To practice being more mindful, turn your attention away from your thoughts, and focus on your physical body and sensations.
- Practice doing this type of mindful meditation for about five to 20 minutes per day if possible.
- Take steady breaths, and notice how your thoughts stir up emotions that cause sensations in your throat, chest and abdomen.
- Try to relax and let your thoughts come and go without trying to change them — just observe those emotions going on inside you.
2. Practice Self-Compassion
Self-compassion is all about telling yourself that there is nothing wrong with feeling down or sad and showing yourself support during difficult times. It’s giving yourself understanding and space to feel whatever is going on inside of you without judgment.

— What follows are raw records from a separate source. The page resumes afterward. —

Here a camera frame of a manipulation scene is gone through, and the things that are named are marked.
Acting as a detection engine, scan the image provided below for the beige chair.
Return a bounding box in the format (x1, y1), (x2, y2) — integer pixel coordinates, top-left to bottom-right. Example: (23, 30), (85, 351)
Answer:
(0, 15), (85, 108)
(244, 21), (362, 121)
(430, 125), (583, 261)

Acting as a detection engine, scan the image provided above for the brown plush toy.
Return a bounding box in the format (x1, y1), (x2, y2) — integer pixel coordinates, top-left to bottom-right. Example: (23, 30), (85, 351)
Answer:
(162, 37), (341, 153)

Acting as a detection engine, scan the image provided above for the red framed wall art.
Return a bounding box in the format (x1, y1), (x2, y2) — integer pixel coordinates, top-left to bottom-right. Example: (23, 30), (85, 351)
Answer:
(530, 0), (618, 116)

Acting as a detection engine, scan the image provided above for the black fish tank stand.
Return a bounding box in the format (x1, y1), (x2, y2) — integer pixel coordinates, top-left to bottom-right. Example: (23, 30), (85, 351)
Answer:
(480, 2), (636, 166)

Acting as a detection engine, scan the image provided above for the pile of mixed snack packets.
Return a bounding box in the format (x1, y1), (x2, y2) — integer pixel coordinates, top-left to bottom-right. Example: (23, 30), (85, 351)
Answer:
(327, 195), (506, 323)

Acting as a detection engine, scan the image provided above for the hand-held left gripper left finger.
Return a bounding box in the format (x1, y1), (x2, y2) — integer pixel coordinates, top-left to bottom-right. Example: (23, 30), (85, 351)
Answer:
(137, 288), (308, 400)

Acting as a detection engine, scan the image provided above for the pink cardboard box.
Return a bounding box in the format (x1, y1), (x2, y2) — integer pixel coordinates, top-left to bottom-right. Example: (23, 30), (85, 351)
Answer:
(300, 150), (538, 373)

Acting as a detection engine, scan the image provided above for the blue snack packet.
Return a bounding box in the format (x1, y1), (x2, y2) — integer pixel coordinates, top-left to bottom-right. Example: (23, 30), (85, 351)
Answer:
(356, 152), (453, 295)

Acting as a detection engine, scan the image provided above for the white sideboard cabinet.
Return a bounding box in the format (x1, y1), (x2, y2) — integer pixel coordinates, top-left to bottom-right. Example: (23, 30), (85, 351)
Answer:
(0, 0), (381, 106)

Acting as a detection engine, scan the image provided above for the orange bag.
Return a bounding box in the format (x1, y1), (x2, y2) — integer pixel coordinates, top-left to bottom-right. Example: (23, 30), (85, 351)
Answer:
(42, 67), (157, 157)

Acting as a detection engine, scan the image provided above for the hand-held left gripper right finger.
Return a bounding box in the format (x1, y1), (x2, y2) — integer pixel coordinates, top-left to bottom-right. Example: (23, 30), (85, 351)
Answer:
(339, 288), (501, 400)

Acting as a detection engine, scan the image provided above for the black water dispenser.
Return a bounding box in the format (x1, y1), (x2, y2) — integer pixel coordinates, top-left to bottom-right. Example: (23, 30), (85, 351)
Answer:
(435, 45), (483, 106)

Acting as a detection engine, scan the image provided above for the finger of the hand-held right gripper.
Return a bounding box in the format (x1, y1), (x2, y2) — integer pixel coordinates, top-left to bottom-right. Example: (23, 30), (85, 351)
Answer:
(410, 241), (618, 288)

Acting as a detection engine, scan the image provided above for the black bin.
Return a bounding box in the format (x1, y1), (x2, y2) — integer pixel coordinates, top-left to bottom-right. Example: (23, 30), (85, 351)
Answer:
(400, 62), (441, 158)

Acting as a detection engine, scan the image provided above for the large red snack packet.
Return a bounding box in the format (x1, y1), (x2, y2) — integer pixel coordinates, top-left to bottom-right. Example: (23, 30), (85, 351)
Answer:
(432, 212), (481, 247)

When you’re OK with having negative thoughts and not always feeling happy, you’re better able to bounce back and respond to unwanted thoughts calmly. Self-compassion also helps you be more aware of your own thoughts that are not helpful and not accurate, which improves your coping abilities.
3. Utilize Affirmations
Affirmations are considered positive statements that can help you challenge and overcome self-sabotaging and negative thoughts (such as “I am unloveable” or “I’m a failure”). This approach is similar to cognitive behavioral therapy in that affirmations help replace harmful/destructive thoughts with healthier ones.
As the website Mind Tools puts it, “Affirmations are like exercises for our mind and outlook. These positive mental repetitions can reprogram our thinking patterns so that, over time, we begin to think – and act – differently.”
Here are some ideas for using affirmations and visualization, which is related, to improve your mental talk:
- Write out a list of your best qualities, and review it often — for example, before a stressful presentation, date, etc.
- Journal about specific goals you’d like to achieve. Then come up with affirmative statements that you can repeat to yourself daily to help improve your motivation. Keep in mind your core values, and write down several areas or behaviors that you’d like to work on that are reflective of your deeper values.
- When you engage in an automatic negative thought, repeat something positive to yourself immediately after.
- Write and speak affirmations in the present tense as if they are already happening. This makes them more believable.
- Try these examples of affirmations that apply to many different situations: I am learning and always in progress; I am creative and will figure out a solution for this challenge; I can do this because I believe in my abilities; my team/partner/family respects and values my opinion; I am authentic, which is most important to me; I’m grateful for the job/relationships I have; I am generous and enjoy giving to others.
- What does it mean to have an internal monologue? An internal monologue (also called an inner monologue or internal dialogue) is an inner voice that narrates your thoughts throughout the day.
- Some people have this type of inner dialogue, and some people don’t. Both are thought to be normal.
- Benefits of having a mostly positive inner monologue include increased life satisfaction, higher self-esteem, lower stress levels, improved immune function and heart health, and greater resiliency against setbacks.
- Some ways to improve how you talk to yourself include by using mindfulness meditation, self-compassion, journaling your thoughts and affirmations.